Who knows?  Perhaps a better source of reflection might be how are we different, or the same as, the nine lepers or the one who returned?  We probably think we are like the grateful one, but how often do we act like the selfish nine?  And before we conclude we are like the one, shouldn’t we ask how are we grateful in situations of less dramatic circumstances than a miraculous cure of an incurable disease?

I know that all of us have been blessed in many ways, perhaps in ways we do not appreciate.  We can think of all the aspects of our daily lives that someone from even 50 years ago would find to be “miraculous” – starting with the fact that we are reading this reflection on some type of electronic device.  Perhaps we ourselves, or a family member, have been ill recently and received a course of antibiotics, or have diabetes or heart disease or cancer and have been successfully put on a regimen that prolongs life.  Most of us probably do not need to struggle for the basic necessities of life in the same way our grandparents or great grandparents did.  If we seek entertainment, a library of most of the books and movies and television shows ever made is just a couple of clicks away.  If we want to travel, we can make arrangements in a matter of minutes.    
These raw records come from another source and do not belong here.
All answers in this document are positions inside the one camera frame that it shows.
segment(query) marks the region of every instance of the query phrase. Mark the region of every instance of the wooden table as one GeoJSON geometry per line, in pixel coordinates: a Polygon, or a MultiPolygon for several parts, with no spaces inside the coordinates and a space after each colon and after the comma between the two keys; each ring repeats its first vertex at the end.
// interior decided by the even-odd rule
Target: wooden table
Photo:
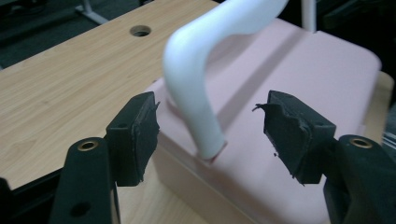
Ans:
{"type": "MultiPolygon", "coordinates": [[[[15,189],[62,167],[77,140],[104,136],[126,102],[162,75],[169,35],[215,5],[156,0],[1,71],[0,176],[15,189]],[[151,33],[132,36],[136,25],[151,33]]],[[[374,112],[377,126],[385,113],[374,112]]],[[[205,223],[159,182],[152,162],[145,182],[120,188],[119,198],[123,223],[205,223]]]]}

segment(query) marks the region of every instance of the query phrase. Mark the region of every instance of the wooden tabletop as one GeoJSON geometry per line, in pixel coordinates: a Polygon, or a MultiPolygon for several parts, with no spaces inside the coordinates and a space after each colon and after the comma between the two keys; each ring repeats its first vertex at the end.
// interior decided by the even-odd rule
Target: wooden tabletop
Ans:
{"type": "MultiPolygon", "coordinates": [[[[1,71],[0,176],[15,189],[63,167],[77,140],[103,137],[128,100],[162,76],[169,35],[215,6],[156,0],[1,71]],[[151,33],[131,35],[136,25],[151,33]]],[[[205,223],[159,182],[152,162],[145,182],[119,188],[119,198],[122,223],[205,223]]]]}

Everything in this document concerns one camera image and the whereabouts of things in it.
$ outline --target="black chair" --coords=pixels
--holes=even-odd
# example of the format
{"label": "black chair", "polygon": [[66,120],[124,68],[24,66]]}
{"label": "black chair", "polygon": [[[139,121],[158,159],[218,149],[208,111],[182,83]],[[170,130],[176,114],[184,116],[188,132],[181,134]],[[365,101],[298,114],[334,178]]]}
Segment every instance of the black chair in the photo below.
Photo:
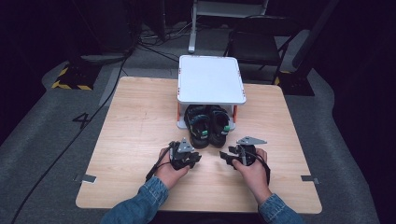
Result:
{"label": "black chair", "polygon": [[[239,63],[276,66],[272,80],[275,84],[280,65],[285,57],[289,42],[302,30],[300,24],[287,17],[248,16],[238,22],[229,34],[224,57],[234,57]],[[286,41],[278,47],[277,36]]]}

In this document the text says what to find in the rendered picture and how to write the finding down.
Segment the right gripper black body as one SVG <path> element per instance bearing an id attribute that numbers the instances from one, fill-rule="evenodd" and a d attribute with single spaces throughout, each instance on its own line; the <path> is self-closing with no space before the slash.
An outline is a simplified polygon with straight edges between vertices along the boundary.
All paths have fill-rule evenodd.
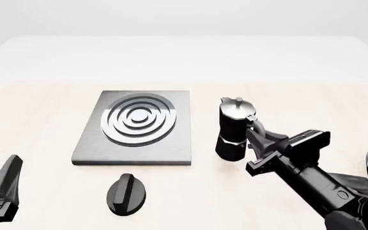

I could go on listing many good things.  I could also list what seem to be bad things – death, and disease, and misfortune – hidden gifts that help us move closer to God and deepen our faith.  But the value of this lesson from the parable, I think, is how do we give thanks for the wondrous and mundane in our own lives, for the blessings and the challenges, for all that happens to us. 

Consider –

  • The time in history in which we have been created
  • The place in the world in which we have been born and raised
  • The family that nurtured us
  • The individual traits and talents that we possess
  • The people with whom we live and love and interact
  • The breath we just took

My former spiritual director, Fr. Jack Zuercher, SJ, who died a couple years ago, composed a prayer that helps me focus on gratitude on many levels.  He invited the pray-er to enter a quiet space, and then to focus for a few minutes, in sequence, on three levels of awareness of God’s creation.  His prayer of gratitude was:

Thank you Lord, for the gift of life, in all its wonder and magnificence

Thank you, Lord, for the gift of my life, with all its rewards and challenges

Thank you, Lord, for the gift of this moment in my life, for how You are revealed to me at this instant in creation.

I am not always a regular pray-er in Z’s suggested approach.  I neglect to be grateful for the many gifts I have received and sometimes forget to consider the blessings that are coming to me in the challenges I face.  I am many times like the nine instead of the one, and take for granted the good fortune in my life and neglect to understand the bumps in the road.  But I try, and days like today remind me to try.  And, praying as Z suggests can make every day a day of Thanksgiving.

And so my prayer today is for the gift to be like the one, more often than like the nine, to be in awe of every gift I receive, and to thank the Giving God who loves me without limit.